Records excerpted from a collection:

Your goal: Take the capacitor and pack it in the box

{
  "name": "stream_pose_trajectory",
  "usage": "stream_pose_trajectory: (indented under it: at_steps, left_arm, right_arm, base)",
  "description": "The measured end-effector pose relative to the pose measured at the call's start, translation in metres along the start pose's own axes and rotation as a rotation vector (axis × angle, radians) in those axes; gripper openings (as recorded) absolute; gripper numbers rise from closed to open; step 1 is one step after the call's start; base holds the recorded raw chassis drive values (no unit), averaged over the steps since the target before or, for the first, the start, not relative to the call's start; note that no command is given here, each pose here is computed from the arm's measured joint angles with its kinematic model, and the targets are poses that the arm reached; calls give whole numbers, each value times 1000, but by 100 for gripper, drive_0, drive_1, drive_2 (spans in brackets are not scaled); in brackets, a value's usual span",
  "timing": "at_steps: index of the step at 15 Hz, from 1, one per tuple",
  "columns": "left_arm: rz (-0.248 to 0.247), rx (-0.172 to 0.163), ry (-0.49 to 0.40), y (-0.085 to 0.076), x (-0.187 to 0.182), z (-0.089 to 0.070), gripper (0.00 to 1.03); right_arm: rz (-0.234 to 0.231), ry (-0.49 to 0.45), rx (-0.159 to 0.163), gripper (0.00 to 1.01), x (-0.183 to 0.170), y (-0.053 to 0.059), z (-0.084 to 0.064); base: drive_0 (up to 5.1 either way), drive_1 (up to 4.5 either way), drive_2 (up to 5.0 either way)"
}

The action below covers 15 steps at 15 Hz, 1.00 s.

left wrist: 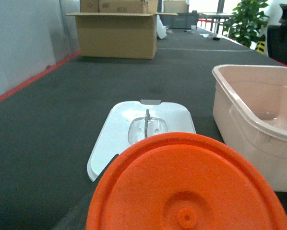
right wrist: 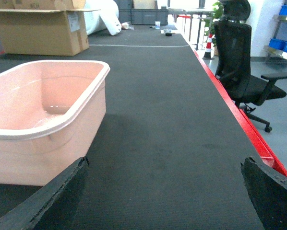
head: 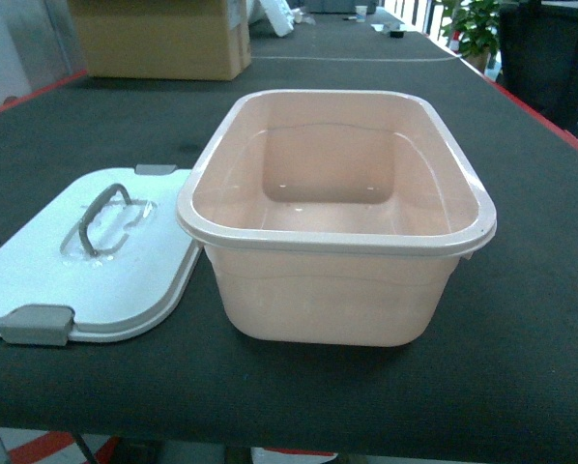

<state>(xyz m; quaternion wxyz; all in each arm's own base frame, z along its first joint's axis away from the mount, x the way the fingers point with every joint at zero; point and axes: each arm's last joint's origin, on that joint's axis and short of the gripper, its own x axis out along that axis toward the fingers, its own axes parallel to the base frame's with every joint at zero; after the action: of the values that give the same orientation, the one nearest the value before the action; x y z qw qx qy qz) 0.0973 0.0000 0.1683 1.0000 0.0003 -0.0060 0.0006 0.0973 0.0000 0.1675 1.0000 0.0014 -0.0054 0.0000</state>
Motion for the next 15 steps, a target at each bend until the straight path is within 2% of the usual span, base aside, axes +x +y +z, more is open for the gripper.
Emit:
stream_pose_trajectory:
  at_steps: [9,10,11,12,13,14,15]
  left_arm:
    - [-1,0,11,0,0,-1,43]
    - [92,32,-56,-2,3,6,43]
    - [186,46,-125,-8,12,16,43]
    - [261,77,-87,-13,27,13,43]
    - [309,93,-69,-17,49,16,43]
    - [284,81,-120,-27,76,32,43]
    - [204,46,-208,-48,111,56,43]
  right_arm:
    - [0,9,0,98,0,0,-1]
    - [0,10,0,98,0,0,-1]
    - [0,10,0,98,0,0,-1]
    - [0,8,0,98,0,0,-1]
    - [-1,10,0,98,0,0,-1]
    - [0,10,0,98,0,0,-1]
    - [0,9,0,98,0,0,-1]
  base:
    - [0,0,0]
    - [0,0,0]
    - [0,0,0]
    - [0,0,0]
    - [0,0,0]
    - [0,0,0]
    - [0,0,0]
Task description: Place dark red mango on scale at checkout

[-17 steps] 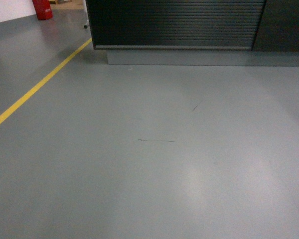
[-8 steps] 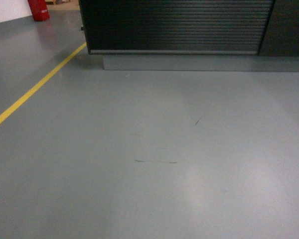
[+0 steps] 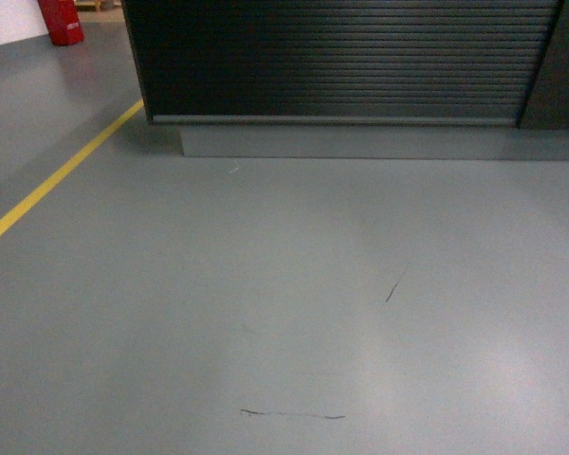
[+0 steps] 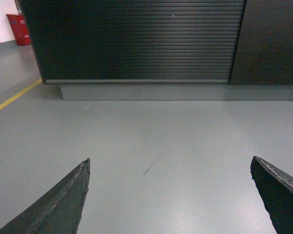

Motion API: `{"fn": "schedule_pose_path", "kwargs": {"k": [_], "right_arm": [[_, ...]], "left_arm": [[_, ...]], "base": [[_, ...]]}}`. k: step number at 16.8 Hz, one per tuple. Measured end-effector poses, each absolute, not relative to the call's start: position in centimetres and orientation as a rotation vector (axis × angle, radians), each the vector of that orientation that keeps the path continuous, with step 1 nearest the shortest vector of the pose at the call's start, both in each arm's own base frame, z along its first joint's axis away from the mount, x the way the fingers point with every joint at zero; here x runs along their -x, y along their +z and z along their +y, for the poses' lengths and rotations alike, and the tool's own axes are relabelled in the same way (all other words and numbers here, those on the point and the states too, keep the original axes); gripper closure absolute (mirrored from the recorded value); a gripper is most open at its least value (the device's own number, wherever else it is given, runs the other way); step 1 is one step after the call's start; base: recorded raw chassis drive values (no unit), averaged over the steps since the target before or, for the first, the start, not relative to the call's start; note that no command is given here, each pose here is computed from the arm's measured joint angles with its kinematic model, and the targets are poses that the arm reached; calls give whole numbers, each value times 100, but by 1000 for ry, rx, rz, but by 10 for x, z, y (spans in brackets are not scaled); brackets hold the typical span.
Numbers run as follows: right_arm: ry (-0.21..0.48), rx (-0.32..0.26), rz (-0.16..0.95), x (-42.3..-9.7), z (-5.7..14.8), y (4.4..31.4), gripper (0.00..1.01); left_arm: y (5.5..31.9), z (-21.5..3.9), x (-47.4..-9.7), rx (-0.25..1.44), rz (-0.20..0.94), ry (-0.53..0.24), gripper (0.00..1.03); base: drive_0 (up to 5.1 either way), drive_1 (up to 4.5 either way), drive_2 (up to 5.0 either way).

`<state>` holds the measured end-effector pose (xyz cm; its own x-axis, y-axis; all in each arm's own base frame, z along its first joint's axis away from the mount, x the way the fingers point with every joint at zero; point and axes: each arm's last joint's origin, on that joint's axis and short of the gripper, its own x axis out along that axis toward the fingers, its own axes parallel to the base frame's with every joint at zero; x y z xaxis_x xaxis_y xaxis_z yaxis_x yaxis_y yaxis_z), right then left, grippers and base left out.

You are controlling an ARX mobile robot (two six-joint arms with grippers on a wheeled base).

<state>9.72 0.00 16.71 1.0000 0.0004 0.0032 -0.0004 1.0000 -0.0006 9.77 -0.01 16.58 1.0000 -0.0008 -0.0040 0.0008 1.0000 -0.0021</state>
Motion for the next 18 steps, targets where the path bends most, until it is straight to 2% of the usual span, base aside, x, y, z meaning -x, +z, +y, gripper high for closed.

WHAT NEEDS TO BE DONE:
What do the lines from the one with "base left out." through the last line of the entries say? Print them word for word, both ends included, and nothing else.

TASK ANSWER:
`<state>` holds the measured end-effector pose (xyz cm; its own x-axis, y-axis; all in each arm's own base frame, z along its first joint's axis away from the mount, x the way the fingers point with every joint at zero; point and axes: each arm's last joint's origin, on that joint's axis and short of the gripper, its own x axis out along that axis toward the fingers, its own axes parallel to the base frame's with every joint at zero; x y z xaxis_x xaxis_y xaxis_z yaxis_x yaxis_y yaxis_z), right then left, grippers and base left out.

You are controlling an ARX mobile robot (two six-joint arms with grippers on a wheeled base).

<state>9.72 0.00 16.71 1.0000 0.0004 0.0032 -0.0004 1.0000 -0.0006 9.77 -0.01 16.58 1.0000 -0.0008 -0.0040 0.0008 1.0000 -0.0021</state>
Motion for the next 18 steps, targets where the path bends most, until it is straight to 2% of the usual span, base aside, x, y, z meaning -x, +z, +y, gripper high for closed.

The exercise is done, with nothing left to add.